One of the reasons Marvel’s Champions series has been so great is how fun and light it can be. These are younger heroes after all, so the adventure can be a bit less melodramatic. At the same time though, the characters are all dealing with their own stuff and throwing them together has only made the tales more interesting. In the fourth volume, Jim Zub writes two stories both containing different kinds of stories.
So what’s it about?
The official summary reads:
IRONHEART and THE UNSTOPPABLE WASP join the Champions at last! The team has grown but the mission stays the same – the Champions fight to make the world a better place for all! Writer Jim Zub (AVENGERS: NO SURRENDER) and artist Sean Izaakse (UNCANNY AVENGERS) reunite to push the Champions beyond their limits with any icy Antarctic adventure that will challenge everything they believe in! Don’t miss this fi rst chapter of a new era of Champions – and the birth of a brand-new hero!
Why does this matter?
This collection features Champions #19 to #21 and Infinity Countdown: Champions #1 to #2 (which I already reviewed).
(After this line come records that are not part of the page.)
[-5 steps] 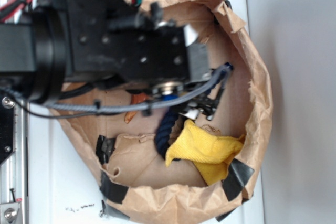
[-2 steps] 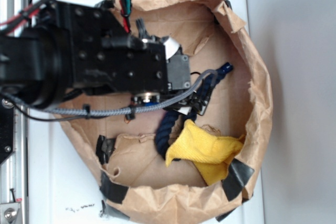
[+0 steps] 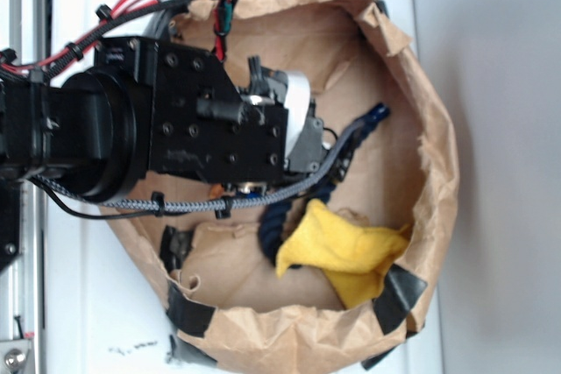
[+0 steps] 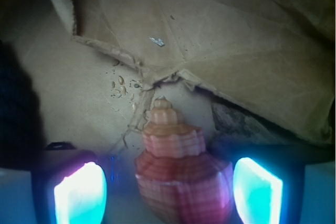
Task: Grab the shell.
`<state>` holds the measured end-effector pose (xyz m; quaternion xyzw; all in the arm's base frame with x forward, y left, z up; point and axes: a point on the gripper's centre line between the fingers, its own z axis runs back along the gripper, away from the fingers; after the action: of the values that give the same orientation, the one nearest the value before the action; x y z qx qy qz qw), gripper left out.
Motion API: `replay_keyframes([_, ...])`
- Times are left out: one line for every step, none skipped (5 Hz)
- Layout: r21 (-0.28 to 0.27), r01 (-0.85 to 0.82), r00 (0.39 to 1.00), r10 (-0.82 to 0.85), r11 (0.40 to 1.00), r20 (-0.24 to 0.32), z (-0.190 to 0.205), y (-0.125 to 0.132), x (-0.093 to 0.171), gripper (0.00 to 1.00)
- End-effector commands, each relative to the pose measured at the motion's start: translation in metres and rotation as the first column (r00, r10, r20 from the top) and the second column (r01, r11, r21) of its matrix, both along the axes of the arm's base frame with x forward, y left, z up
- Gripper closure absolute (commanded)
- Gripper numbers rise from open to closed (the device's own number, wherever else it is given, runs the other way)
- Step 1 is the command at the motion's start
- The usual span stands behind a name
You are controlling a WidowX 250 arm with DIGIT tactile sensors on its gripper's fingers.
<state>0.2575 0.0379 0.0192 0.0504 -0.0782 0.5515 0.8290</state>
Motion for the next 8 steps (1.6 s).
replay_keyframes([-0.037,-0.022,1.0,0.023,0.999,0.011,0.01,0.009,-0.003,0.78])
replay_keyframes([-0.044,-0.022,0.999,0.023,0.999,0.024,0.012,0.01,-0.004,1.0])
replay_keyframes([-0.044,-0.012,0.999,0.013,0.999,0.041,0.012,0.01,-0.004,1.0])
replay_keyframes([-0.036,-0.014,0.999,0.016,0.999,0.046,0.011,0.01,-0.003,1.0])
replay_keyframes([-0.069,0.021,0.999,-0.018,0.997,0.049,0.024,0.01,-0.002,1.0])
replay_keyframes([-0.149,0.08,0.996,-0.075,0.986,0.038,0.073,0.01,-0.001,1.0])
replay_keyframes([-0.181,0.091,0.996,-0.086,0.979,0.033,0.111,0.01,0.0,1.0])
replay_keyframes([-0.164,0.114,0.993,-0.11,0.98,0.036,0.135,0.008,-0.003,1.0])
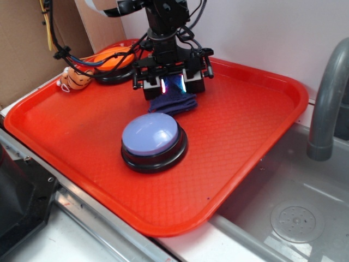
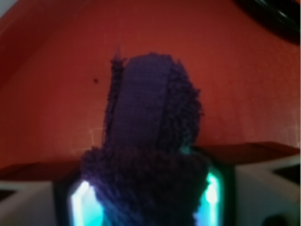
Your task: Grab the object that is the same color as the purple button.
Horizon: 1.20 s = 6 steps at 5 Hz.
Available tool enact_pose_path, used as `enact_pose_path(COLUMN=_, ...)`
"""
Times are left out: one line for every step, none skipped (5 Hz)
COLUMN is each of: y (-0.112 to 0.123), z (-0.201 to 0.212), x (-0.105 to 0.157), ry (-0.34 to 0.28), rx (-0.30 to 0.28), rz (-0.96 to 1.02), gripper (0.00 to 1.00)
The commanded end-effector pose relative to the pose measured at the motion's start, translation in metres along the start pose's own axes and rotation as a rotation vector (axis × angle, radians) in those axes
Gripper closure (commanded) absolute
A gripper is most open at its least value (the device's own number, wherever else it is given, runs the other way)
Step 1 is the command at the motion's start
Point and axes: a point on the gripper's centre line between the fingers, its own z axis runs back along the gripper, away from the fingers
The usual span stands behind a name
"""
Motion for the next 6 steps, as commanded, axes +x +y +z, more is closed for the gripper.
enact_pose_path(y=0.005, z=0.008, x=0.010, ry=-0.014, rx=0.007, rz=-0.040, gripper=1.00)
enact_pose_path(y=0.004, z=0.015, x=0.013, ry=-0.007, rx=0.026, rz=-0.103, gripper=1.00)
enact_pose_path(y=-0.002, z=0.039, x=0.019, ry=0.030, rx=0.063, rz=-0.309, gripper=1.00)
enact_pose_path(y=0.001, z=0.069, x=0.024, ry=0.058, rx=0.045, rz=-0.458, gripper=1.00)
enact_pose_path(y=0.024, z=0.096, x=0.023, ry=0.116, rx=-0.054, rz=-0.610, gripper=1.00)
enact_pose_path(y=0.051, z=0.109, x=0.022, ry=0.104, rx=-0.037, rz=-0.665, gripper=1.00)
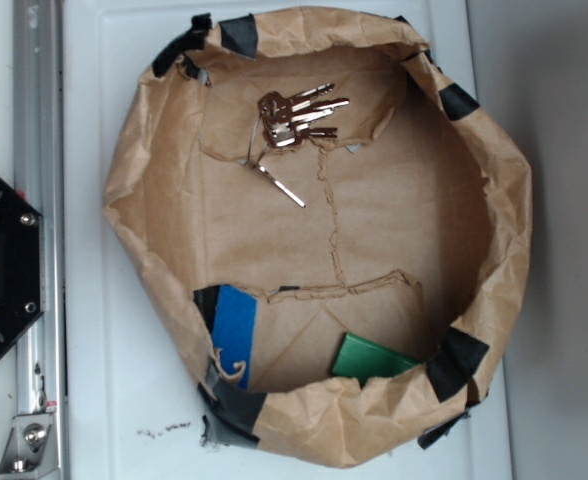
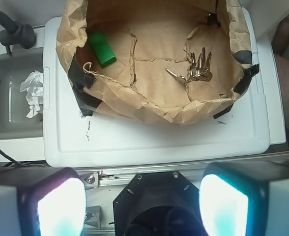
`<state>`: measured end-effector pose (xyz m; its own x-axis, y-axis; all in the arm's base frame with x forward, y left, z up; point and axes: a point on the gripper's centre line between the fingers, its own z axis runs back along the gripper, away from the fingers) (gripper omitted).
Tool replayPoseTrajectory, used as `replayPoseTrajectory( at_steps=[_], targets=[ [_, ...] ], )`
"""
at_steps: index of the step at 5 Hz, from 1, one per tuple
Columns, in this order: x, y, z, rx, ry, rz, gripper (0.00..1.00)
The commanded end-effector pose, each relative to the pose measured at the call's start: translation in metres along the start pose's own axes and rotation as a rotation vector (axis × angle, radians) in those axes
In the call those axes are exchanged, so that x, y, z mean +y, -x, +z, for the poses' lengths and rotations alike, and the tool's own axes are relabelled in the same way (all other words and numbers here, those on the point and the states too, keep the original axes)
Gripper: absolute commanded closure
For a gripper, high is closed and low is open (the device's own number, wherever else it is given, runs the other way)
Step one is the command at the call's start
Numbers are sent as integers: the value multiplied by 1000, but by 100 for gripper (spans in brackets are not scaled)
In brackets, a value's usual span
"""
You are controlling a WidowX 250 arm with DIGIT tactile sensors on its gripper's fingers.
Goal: Grab the silver keys.
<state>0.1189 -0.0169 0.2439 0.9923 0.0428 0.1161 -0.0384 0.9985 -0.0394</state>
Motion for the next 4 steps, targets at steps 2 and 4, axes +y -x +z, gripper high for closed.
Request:
replayPoseTrajectory(
  at_steps=[2,4],
  targets=[
    [-4,-43,-34,-38,-23,156,0],
    [20,-90,-68,-143,3,402,0]
  ],
)
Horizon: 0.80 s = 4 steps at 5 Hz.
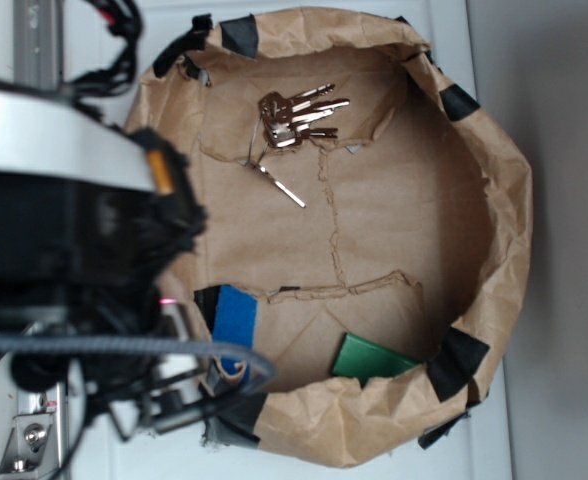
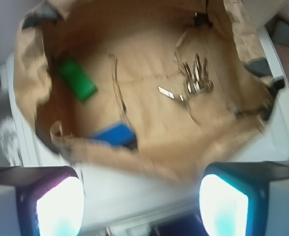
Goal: Grab the silver keys.
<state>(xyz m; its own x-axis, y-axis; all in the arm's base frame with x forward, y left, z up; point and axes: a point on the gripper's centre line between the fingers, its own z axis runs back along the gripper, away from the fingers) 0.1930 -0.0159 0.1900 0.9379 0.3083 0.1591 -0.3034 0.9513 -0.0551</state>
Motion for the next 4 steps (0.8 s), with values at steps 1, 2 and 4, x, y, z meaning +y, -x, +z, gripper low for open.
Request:
replayPoseTrajectory(
  at_steps=[1,2,4],
  targets=[
    [24,-45,-15,-168,69,294,0],
    [18,-52,-38,-191,-20,363,0],
    [9,-63,-71,-191,-146,463,0]
  ],
)
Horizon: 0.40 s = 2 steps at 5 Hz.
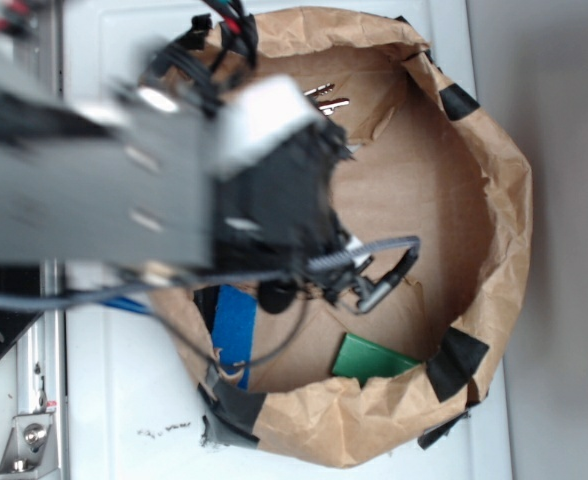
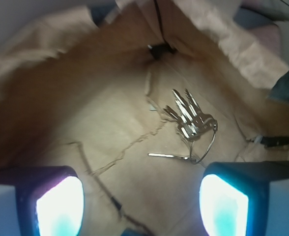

It’s a trade paperback running on the shorter side, although five issues per collection is standard these days.
Fine, you have my attention. What’s good about it?
This contains the “Northern Lights” story which is tied to environmental activism and the origin of a new hero, while the second is an Infinity Countdown tie-in involving a showdown with the Mad Titan himself. It’s safe to say this is jarringly split between the two stories, although it does give the benefit of getting two different types of stories with the same Champions heroes you know and love. The first shines a light on the good nature of the heroes developing their new home base, while the second is all out action and reveals a major turn for Nova.
“Northern Lights” is an excellently written story, throwing a twist on the villain and also developing a new hero who may or may not join the team. This three-part story is well paced, throwing in some hero-on-hero fight scenes as well as making a good point about a villain who wants to do good for bad reasons. The Master of the World is what he calls himself and he makes a strong argument. Snowguard–the new hero who gets a full origin here–is quite fascinating, tying into the Inuit culture. Sean Izaakse’s art in this story is quite good, especially when there are many heroes on the page fighting all at once. There’s a skill to keeping the action understandable when you’ve got super small heroes fighting alongside flying heroes.
The second story is drawn by Emilio Laiso and ties into Infinity Countdown. Fighting off Earth, this story gives you a different taste of the Champions thrusting them into a more big-time superhero team role. You’ve basically got the Champions fighting off those giant floating whales from the Avengers movies, plus Thanos! Laiso’s work suits this series since it has a slightly cartoony, more curved, feel-good look to it. As far as tie-in stories go, this one does a great job, giving the heroes a big part in a larger story when so many others skimp on high stakes.
It can’t be perfect can it?
This is a good collection, although it has a bit of schizophrenia going on due to the completely opposite stories. Having read and reviewed the Infinity Countdown Companion this also feels a bit unnecessary, but I suppose if you’re only reading Champions (how could you though?) it’s nice to have it in this collection. That said, it’ll force many to double-dip.
Is it good?
A fun story starting off with an excellent three-parter that is highly enjoyable due to its villain and a brand new hero entering the fold. The last two issues collected here might feel tacked on, but it’s still a good blockbuster action style superhero story.